# comment metre mon mac comme serveur ftp??



## Membre supprimé 2 (7 Décembre 2000)

salut .;;je cherche un logiciel capable de mettre mon mac en serveur ftp 
et une petite explication...$

merci

------------------
mlemono


----------



## leo (8 Décembre 2000)

le plus connu (serveur web et ftp)
- Webstar (http://www.webstar.com)

un autre (infos de http://www.pommeajour.com) 
- http://crushftp.terrashare.com/index.html 

le premier est un logiciel serveur complet, le 2e un shareware pas cher.

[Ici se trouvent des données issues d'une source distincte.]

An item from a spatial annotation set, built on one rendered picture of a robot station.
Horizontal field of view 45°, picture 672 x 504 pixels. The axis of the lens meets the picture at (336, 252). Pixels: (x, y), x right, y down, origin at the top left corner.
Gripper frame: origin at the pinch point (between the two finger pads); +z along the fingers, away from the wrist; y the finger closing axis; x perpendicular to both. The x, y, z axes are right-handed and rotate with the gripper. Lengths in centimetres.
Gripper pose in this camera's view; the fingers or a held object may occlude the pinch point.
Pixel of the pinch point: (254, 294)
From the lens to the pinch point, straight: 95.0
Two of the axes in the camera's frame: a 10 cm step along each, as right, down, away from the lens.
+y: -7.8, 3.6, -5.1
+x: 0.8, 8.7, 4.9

qu'est-ce que tu veux d'autres comme explications?

-léo


----------



## JackSim (8 Décembre 2000)

Il y a aussi Rumpus, vendu à partir de 249 $. http://www.maxum.com/Rumpus/ 


------------------
*JackSim*


----------



## Membre supprimé 2 (8 Décembre 2000)

sauf erreur, better telnet a un menu qui permet d'activer une fonction "serveur FTP", et c'est gratos.

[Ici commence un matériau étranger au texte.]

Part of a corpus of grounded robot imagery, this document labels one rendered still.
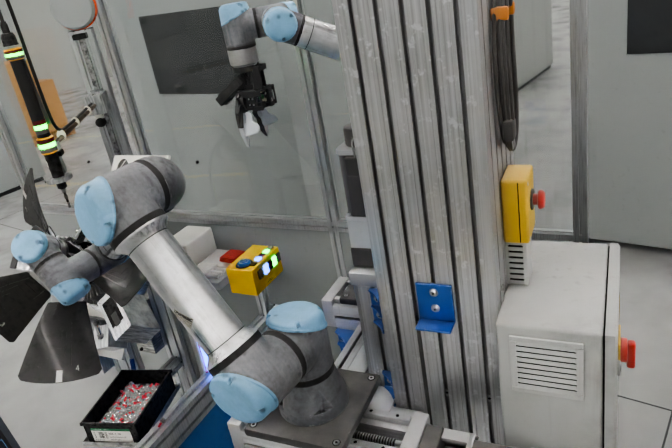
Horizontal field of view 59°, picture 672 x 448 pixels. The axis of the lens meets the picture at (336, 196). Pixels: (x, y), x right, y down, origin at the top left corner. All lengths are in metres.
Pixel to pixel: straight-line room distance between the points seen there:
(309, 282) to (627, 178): 2.07
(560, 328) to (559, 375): 0.10
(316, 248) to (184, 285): 1.23
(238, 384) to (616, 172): 3.00
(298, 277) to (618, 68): 2.09
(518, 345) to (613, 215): 2.74
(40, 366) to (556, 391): 1.37
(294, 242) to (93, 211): 1.31
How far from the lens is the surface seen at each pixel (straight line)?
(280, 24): 1.40
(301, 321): 1.17
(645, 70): 3.56
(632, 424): 2.80
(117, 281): 1.76
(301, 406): 1.27
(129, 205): 1.14
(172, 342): 2.43
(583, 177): 1.88
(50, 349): 1.93
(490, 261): 1.15
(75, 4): 2.43
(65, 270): 1.51
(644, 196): 3.79
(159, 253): 1.13
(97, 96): 2.35
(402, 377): 1.38
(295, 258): 2.38
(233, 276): 1.88
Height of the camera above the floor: 1.90
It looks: 22 degrees down
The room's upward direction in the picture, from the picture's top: 10 degrees counter-clockwise

Sinon le tres bon Netpresenz est un shareware qui permet d'apprendre plein de choses sur les serveurs FTP/HTTP/Gopher, c'est  avec lui que j'ai fait mes premiers pas de "l'autre coté" d'internet.


----------



## grenoble (8 Décembre 2000)

Si nous suivons bien le fil de tes discussions sur les forums, Mlemno, après avoir tenté de partager ta connexion ADSL, tu souhaites maintenant installer un serveur FTP ;-)

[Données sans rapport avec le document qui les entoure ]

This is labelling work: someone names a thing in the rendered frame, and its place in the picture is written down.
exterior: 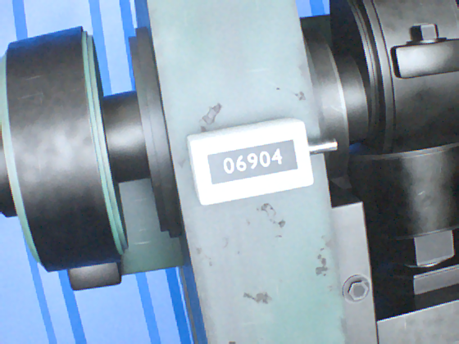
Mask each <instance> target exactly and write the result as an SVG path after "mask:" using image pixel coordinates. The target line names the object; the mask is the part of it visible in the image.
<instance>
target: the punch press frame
mask: <svg viewBox="0 0 459 344"><path fill-rule="evenodd" d="M134 9H135V14H136V23H137V28H134V32H135V36H129V37H128V40H129V45H130V48H129V50H130V57H131V62H132V71H133V76H134V83H135V90H136V93H137V98H138V102H139V110H140V119H141V123H142V128H143V136H144V141H145V146H146V150H147V155H148V164H149V169H150V173H151V181H152V189H153V194H154V198H155V202H156V208H157V214H158V219H159V223H160V228H161V231H162V232H165V231H169V234H170V238H178V237H180V245H181V250H182V254H183V259H184V266H179V267H178V271H179V276H180V284H181V286H182V288H183V293H184V301H185V305H186V310H187V315H188V318H189V326H190V331H191V335H192V339H193V344H348V332H347V328H346V318H345V314H344V310H345V309H344V303H343V290H342V285H341V275H340V271H339V257H338V252H337V247H336V237H335V231H334V222H333V217H332V215H333V212H332V206H331V201H330V196H329V152H324V153H320V154H315V155H310V157H311V167H312V172H313V177H314V183H313V184H312V185H311V186H309V187H305V188H296V189H291V190H287V191H283V192H274V193H270V194H265V195H260V196H255V197H248V198H243V199H238V200H233V201H226V202H221V203H216V204H212V205H207V206H203V205H201V204H200V202H199V200H198V198H197V196H196V194H195V191H194V186H193V178H192V173H191V168H190V164H189V154H188V150H187V145H186V137H187V136H189V135H190V134H199V133H203V132H208V131H212V130H218V129H226V128H230V127H235V126H240V125H245V124H253V123H258V122H262V121H268V120H276V119H281V118H285V117H293V118H296V119H298V120H301V121H303V122H304V124H305V126H306V131H307V141H308V142H309V143H310V142H315V141H320V140H323V139H328V138H327V129H326V123H325V113H324V108H323V103H322V98H321V94H320V90H319V86H318V83H317V78H316V72H315V68H314V65H313V62H312V59H311V54H310V50H309V47H308V45H307V41H306V40H305V38H304V35H303V33H302V30H301V28H305V27H310V26H314V27H316V28H317V29H319V30H320V32H321V33H322V34H323V35H324V37H325V40H326V41H327V43H328V45H329V49H330V51H331V53H332V56H334V49H333V43H332V38H331V33H330V16H329V14H326V15H317V16H308V17H306V16H304V17H298V8H297V3H296V0H134Z"/></svg>
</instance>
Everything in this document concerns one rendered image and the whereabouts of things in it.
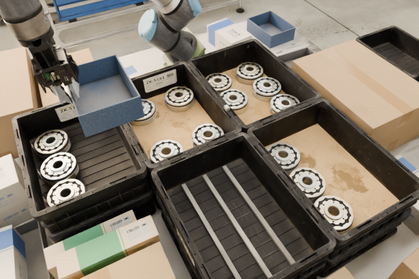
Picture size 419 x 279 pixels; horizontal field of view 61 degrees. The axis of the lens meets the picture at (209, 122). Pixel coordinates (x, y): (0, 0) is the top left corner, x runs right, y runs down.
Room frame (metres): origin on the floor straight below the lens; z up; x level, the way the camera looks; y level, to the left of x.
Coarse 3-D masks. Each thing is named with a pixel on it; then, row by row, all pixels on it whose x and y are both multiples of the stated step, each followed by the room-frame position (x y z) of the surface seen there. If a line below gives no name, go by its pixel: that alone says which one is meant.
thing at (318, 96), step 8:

Décidément, tout ce que ton contrat ADSL ne t'autorise pas trop à faire 

M'enfin, pour tenter de t'aider, avant de placer ton serveur FTP sur ta machine, il va te falloir résoudre 2 problèmes majeurs:
Ton adresse IP dynamique (à moins que tu es un contrat stipulant la mise à disposition d'un IP fixe pour ta connexion ADSL)
et, si tu t'es donc lancé dans le partage de ta connexion ADSL, tu vas devoir résoudre le problème du NAT, à savoir le mappage du port FTP sur ton logiciel routeur, pour remonter les requêtes jusqu'à ta machine serveur (même si c'est la même machine qui fait office de routeur et de serveur!)

Rassures-toi, tout ça est possible. Il te faut simplement acquérir un peu de dextérité avec les termes et les logiciels à ta disposition.

Me suis-tu?
Avant d'aller plus loin, précises nous si tu as donc une IP dynamique, c'est à dire une adresse IP qui change à chaque fois que tu te reconnectes par ADSL (IP lisible dans le tdb TCP/IP après connexion), quel logiciel de routage as-tu choisi (IPNetRouter?) et enfin, si tu comprends un peu tout ce que je te raconte? ;-)


----------



## Membre supprimé 2 (9 Décembre 2000)

je suis pisté!!!!!

ouui donc mon ip est fixe....le truc est qu'avec l'adsl je peux aller sur des ftp et telecharger....je souhaite creer un ftp....mais les logiciel proposé sont payant...existe t'il un gratuit  ou autre  !

merci encore...

------------------
mlemono


----------